Sculpture in Egyptianizing Style
59.148.54
Information
Statue of a life-size male water-carrier in Egyptianizing style, identified because of the pose and the iconography. The man stands frontally with only his left leg advanced. He is either a priest, a male attendant or a participant in a religious ritual. He wears a voluminous but light cloak, draped in non classical fashion around the neck and has both hands enveloped at pleated folds. The hands are clasped above his belly and form a support for a rotunda jar. The jar is a restoration.

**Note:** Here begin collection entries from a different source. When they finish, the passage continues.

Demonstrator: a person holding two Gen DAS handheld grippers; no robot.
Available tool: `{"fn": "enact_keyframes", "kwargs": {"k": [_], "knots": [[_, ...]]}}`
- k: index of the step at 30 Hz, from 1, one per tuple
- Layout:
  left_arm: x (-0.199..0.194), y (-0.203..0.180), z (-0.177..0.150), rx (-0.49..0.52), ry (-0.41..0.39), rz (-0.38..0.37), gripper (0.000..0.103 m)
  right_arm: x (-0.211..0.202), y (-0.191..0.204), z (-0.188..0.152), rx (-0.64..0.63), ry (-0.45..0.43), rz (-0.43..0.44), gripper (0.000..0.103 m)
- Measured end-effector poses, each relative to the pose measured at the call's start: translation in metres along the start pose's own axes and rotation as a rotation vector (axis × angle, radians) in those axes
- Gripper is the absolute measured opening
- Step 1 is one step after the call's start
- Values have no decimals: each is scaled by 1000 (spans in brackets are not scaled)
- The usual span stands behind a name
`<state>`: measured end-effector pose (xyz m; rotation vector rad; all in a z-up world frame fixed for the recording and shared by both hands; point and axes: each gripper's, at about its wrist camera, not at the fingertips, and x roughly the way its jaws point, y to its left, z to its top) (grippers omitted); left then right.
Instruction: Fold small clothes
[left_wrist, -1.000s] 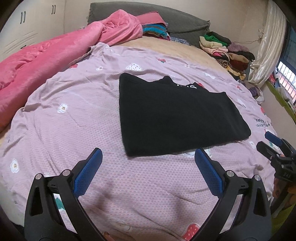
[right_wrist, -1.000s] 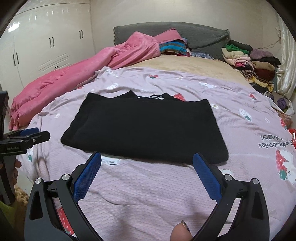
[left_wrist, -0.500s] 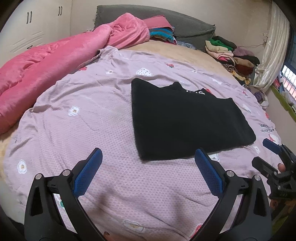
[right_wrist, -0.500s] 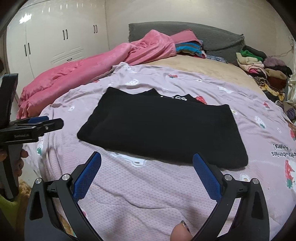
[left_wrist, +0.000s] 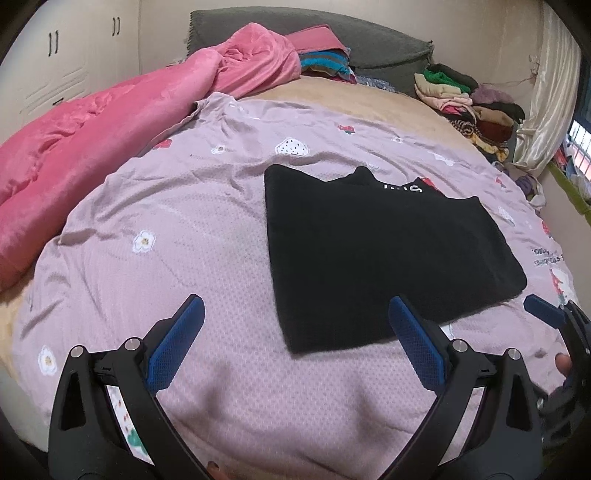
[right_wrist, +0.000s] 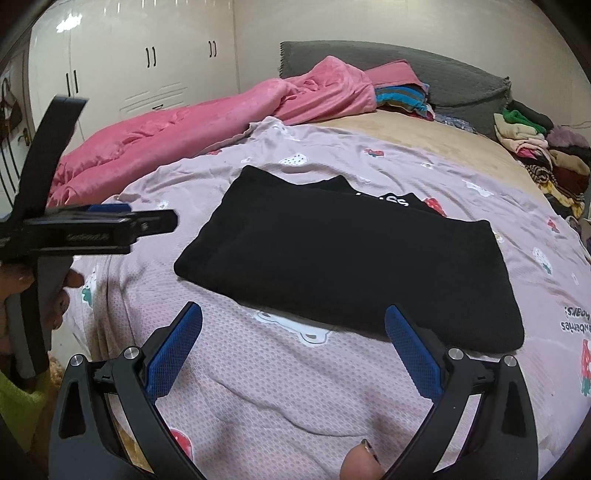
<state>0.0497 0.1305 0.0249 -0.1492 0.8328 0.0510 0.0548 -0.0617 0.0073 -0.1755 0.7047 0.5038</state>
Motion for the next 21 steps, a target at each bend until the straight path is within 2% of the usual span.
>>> {"fn": "enact_keyframes", "kwargs": {"k": [21], "knots": [[51, 2, 41, 41, 34, 27, 93, 39, 19, 8, -60, 29, 3, 99]]}}
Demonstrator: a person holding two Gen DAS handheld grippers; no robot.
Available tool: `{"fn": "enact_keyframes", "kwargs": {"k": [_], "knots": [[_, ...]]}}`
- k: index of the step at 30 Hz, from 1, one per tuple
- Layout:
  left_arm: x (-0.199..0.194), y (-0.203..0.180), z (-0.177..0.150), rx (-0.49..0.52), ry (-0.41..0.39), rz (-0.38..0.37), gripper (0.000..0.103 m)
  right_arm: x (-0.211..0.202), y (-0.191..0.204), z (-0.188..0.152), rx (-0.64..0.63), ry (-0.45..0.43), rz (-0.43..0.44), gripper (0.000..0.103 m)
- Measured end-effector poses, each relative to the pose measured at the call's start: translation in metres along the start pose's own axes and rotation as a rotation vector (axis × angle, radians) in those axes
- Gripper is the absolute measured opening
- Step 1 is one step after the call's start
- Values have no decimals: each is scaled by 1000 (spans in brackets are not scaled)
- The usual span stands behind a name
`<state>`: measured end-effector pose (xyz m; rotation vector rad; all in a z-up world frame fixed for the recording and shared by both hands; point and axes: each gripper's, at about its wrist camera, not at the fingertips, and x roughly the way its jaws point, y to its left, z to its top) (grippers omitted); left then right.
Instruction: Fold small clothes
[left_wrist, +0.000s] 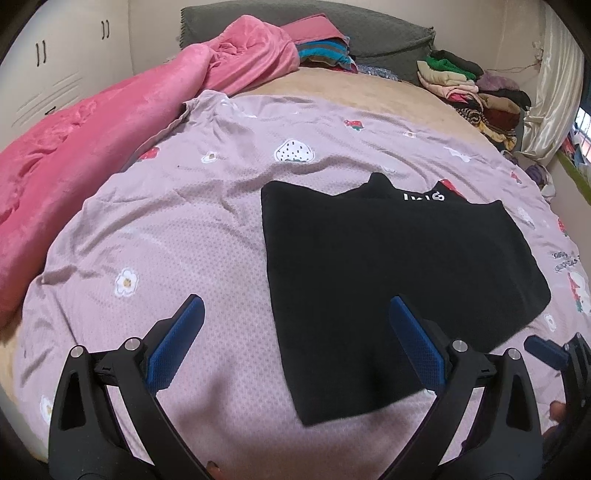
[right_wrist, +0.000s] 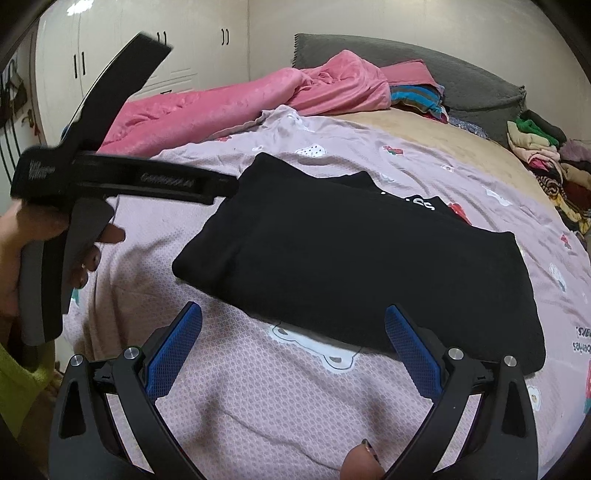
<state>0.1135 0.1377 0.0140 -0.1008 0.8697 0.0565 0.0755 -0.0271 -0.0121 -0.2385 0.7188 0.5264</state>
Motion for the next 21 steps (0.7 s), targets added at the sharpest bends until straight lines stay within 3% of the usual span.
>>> {"fn": "enact_keyframes", "kwargs": {"k": [21], "knots": [[50, 3, 25, 42, 55, 35, 93, 39, 23, 6, -83, 41, 17, 99]]}}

The statue is carved in high relief but it's not free standing, there is a slab running at the back of the statue and it is flat (30 cm wide) with roughly tooled surface and central ridge (20 cm wide). The slab appears to have been cut down at a later stage. The purpose of the figure may have been to decorate a wall fitting into a shallow recess. Walls screened by a file of carved figures were common in Egypt and may have been the inspiration for this Roman imitation of an Egyptianised monument of perhaps Hadrian's time.
Blundell mentioned the statue which he identified as Isis in letters to his friend Charles Townley, the latter was not appreciative of the piece. Blundell intended to pair the statue with one of the caryatids from the Villa Negroni. He confused the piece as an Etruscan in the Engravings. Purchased from the Villa Mattei Collection by Henry Blundell on his first trip to Italy in 1777.
Restored: head, neck, and corresponding part of flat background; vase. Small patches on drapery and plinth. The whole surface may have been smoothed over.
Summary by Bartman: the correct restoration of the statue as a male Egyptian naoophoros who carried the Nile water, used in cultic rituals connected with Isis, may have been inspired by reliefs from the Villa Mattei, or the Isiac processional scenes or the Egyptianising columns from the Iseum Campense in Rome. Before the current restoration the statue was restored as a female and attracted the attention of Winckelmann who interpreted it as a pregnant woman.